Stephen Gregory Sawyer (July 10, 1956 – July 31, 2019) was an American environmentalist and activist. He served as a leader of Greenpeace for nearly 30 years, including two decades as executive director. While on a mission to stop French nuclear testing in French Polynesia, he survived France's bombing of the Greenpeace boat Rainbow Warrior, which occurred on his 29th birthday.
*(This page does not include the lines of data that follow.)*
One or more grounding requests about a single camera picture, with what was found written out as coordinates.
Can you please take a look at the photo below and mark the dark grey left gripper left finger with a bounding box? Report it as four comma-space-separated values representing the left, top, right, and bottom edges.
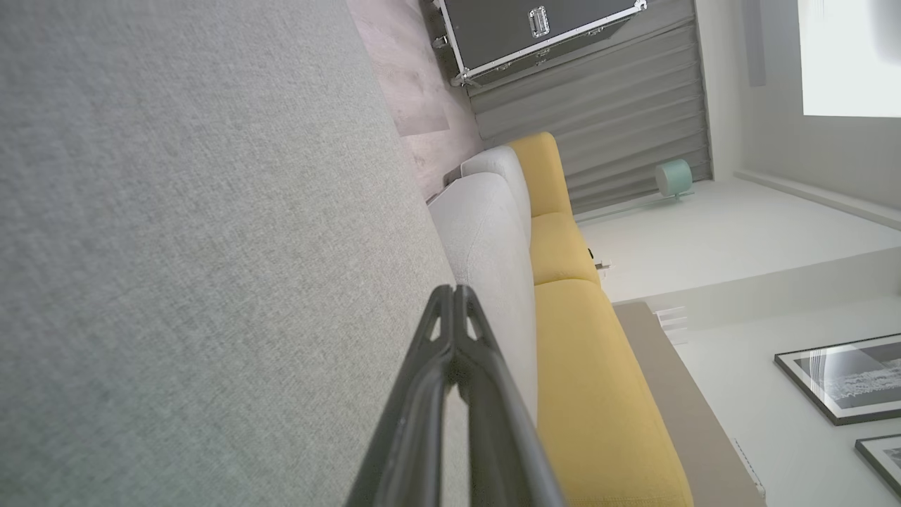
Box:
345, 285, 458, 507

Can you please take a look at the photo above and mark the rounded yellow sofa end cushion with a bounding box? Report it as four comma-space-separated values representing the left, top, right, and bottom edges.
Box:
507, 132, 572, 218

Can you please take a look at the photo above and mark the small black framed picture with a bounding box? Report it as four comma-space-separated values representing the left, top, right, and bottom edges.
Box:
855, 434, 901, 497

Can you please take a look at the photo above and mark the bright ceiling light panel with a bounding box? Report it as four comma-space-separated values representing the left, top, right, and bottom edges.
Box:
798, 0, 901, 118

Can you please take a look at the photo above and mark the long yellow sofa back cushion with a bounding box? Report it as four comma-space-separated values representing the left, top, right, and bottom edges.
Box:
533, 280, 694, 507

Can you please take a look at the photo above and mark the large black framed picture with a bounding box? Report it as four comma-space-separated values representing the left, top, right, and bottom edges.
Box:
774, 333, 901, 427

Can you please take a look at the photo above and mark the short yellow sofa back cushion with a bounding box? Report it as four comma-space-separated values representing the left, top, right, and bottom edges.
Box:
529, 211, 603, 286

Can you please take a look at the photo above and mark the grey pleated curtain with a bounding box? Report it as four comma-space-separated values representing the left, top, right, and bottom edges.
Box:
468, 0, 713, 215

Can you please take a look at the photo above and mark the medium grey sofa seat cushion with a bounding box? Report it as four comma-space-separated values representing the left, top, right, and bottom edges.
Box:
428, 173, 539, 423

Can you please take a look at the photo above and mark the small grey sofa seat cushion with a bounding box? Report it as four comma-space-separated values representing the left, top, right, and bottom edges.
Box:
461, 146, 532, 244

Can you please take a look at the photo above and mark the mint green lamp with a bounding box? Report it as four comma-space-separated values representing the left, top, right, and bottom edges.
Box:
655, 158, 694, 200

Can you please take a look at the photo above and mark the black flight case on wheels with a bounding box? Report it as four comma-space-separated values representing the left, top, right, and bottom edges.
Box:
431, 0, 648, 87

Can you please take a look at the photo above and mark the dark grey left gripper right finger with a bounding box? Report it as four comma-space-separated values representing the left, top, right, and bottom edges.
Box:
456, 285, 567, 507

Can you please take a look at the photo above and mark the beige low partition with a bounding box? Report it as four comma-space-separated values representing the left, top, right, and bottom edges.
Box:
612, 301, 768, 507

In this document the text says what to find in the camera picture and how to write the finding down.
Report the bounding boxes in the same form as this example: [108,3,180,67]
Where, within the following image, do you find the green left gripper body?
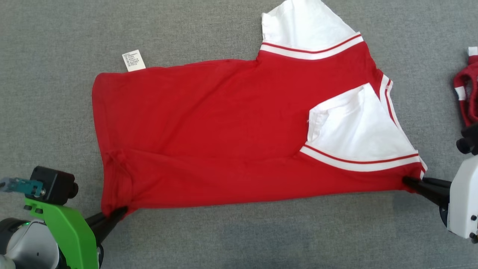
[24,198,99,269]

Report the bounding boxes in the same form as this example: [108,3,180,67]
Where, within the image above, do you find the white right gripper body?
[447,154,478,239]

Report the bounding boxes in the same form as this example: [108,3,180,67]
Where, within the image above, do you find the red shorts white hem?
[453,47,478,127]

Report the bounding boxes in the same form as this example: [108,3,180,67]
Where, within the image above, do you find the red white-sleeved T-shirt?
[91,0,429,219]

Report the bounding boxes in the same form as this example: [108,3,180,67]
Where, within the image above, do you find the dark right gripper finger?
[403,176,451,206]
[422,177,452,188]

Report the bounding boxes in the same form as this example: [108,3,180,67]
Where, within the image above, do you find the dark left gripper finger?
[89,213,125,246]
[89,206,128,225]

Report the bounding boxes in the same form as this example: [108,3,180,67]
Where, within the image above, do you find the teal plug left camera cable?
[0,177,44,197]

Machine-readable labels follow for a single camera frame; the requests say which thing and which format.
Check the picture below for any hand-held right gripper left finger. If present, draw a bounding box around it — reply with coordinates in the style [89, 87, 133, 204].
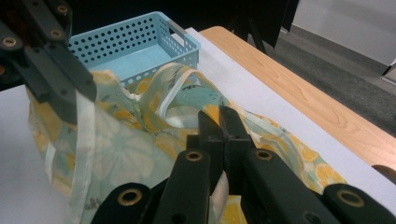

After leaving Greenpeace, he co-founded the Global Wind Energy Council in 2007 to promote wind power, and led the organization for ten years.

== Early life ==

Sawyer was born on July 10, 1956, in Boston, Massachusetts. His mother, Frances (Wheeler) Sawyer, was a piano teacher, and his father, Winslow Allen Sawyer, an engineer. He grew up in Antrim, New Hampshire, where he learned how to sail on Gregg Lake. He was a member of the first freshman class at ConVal Regional High School, graduating in 1974.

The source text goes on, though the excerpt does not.